Exercise aim
Find and copy every line in the records that includes the string "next".

Provided entries

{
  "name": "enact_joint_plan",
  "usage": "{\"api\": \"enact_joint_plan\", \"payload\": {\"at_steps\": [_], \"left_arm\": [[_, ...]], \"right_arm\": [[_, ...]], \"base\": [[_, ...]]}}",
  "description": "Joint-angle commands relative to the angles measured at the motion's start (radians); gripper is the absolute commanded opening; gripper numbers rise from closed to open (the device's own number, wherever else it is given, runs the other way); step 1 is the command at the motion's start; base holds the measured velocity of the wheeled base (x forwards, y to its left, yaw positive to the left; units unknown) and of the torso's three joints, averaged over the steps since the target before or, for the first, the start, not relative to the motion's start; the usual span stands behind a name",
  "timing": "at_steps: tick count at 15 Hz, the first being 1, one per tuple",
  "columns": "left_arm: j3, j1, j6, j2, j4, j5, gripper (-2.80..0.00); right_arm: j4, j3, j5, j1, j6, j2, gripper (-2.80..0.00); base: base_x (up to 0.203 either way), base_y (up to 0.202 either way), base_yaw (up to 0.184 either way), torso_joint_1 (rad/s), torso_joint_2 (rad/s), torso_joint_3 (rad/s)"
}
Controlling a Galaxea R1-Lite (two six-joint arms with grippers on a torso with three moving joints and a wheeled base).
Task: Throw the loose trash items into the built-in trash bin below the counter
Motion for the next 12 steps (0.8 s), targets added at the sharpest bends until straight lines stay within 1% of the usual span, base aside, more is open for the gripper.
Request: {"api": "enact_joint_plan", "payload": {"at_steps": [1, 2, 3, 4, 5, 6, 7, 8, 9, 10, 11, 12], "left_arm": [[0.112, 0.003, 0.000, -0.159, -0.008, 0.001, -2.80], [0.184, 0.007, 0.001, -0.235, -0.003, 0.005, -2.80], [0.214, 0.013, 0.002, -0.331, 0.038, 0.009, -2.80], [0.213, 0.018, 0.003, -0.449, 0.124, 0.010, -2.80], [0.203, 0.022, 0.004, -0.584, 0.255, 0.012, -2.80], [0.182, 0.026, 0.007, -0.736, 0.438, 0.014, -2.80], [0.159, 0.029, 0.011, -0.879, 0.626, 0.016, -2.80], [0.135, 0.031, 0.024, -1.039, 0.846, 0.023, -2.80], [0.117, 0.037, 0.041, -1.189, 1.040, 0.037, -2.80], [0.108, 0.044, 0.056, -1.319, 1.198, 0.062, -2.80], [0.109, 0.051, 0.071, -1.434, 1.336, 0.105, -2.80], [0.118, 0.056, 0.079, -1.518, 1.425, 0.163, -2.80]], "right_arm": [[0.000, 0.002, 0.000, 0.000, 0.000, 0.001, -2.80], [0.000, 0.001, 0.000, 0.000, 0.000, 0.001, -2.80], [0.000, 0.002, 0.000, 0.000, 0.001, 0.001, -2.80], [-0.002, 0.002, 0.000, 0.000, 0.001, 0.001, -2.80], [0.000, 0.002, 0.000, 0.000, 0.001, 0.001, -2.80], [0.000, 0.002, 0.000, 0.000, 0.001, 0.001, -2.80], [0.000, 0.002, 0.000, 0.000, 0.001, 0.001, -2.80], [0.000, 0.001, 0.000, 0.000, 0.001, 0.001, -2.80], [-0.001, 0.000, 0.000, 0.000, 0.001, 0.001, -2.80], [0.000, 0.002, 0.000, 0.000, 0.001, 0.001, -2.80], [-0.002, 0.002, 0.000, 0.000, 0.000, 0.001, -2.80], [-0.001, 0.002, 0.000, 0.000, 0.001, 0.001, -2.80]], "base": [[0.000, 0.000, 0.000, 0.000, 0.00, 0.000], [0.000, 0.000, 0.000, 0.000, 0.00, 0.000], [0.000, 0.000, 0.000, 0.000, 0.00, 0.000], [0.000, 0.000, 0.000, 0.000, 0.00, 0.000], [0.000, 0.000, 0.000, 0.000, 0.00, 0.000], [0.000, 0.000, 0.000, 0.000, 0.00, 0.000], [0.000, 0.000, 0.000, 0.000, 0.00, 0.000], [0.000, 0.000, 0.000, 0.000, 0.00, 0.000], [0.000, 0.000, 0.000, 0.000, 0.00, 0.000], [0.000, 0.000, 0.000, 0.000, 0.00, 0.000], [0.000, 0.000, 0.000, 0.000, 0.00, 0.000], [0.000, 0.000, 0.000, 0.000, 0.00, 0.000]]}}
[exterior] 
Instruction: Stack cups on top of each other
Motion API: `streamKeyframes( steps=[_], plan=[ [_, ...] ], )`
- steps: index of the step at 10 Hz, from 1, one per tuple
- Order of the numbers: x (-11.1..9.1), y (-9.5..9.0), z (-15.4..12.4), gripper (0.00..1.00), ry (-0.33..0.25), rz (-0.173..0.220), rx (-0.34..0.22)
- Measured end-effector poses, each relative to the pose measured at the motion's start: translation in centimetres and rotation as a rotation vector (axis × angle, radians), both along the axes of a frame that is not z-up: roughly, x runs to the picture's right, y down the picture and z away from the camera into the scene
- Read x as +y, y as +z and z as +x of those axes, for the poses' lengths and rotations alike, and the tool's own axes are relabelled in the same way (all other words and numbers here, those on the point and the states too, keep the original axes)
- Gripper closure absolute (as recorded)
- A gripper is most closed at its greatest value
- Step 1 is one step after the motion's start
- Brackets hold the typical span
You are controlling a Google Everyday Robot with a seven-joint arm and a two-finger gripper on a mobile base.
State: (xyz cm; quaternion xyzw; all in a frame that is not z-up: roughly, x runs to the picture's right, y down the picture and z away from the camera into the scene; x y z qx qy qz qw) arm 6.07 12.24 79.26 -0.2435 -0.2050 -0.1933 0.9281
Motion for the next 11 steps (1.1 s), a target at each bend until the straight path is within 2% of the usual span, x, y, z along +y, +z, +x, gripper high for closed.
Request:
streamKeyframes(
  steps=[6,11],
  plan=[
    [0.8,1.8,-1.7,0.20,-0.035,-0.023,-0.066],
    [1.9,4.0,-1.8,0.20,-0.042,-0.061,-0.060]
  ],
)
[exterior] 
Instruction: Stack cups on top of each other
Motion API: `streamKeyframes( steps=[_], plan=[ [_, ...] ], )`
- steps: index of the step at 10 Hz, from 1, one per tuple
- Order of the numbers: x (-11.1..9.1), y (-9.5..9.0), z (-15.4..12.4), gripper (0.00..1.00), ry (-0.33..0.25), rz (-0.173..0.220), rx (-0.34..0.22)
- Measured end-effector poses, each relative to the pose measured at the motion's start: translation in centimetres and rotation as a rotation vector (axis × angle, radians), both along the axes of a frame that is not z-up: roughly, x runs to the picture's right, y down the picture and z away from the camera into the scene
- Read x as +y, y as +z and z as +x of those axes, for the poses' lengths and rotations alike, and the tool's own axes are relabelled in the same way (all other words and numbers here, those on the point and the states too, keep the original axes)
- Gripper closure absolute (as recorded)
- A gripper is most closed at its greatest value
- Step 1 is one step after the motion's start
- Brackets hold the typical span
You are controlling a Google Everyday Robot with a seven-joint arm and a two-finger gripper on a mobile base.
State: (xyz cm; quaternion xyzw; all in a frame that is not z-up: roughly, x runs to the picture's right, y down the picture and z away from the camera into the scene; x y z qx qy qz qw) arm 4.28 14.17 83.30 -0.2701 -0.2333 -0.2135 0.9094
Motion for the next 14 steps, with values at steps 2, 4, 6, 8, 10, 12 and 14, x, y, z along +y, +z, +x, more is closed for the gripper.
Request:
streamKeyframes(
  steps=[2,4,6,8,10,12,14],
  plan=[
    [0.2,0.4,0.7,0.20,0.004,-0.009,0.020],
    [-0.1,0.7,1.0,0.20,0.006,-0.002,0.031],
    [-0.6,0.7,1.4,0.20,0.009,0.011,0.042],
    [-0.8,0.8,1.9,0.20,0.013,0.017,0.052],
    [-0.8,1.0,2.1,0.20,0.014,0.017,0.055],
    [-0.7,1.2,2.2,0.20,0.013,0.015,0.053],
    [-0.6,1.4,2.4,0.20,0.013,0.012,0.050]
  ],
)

Task solution
Motion for the next 12 steps (0.8 s), targets added at the sharpest bends until straight lines stay within 1% of the usual span, base aside, more is open for the gripper.
Motion for the next 11 steps (1.1 s), a target at each bend until the straight path is within 2% of the usual span, x, y, z along +y, +z, +x, gripper high for closed.
Motion for the next 14 steps, with values at steps 2, 4, 6, 8, 10, 12 and 14, x, y, z along +y, +z, +x, more is closed for the gripper.

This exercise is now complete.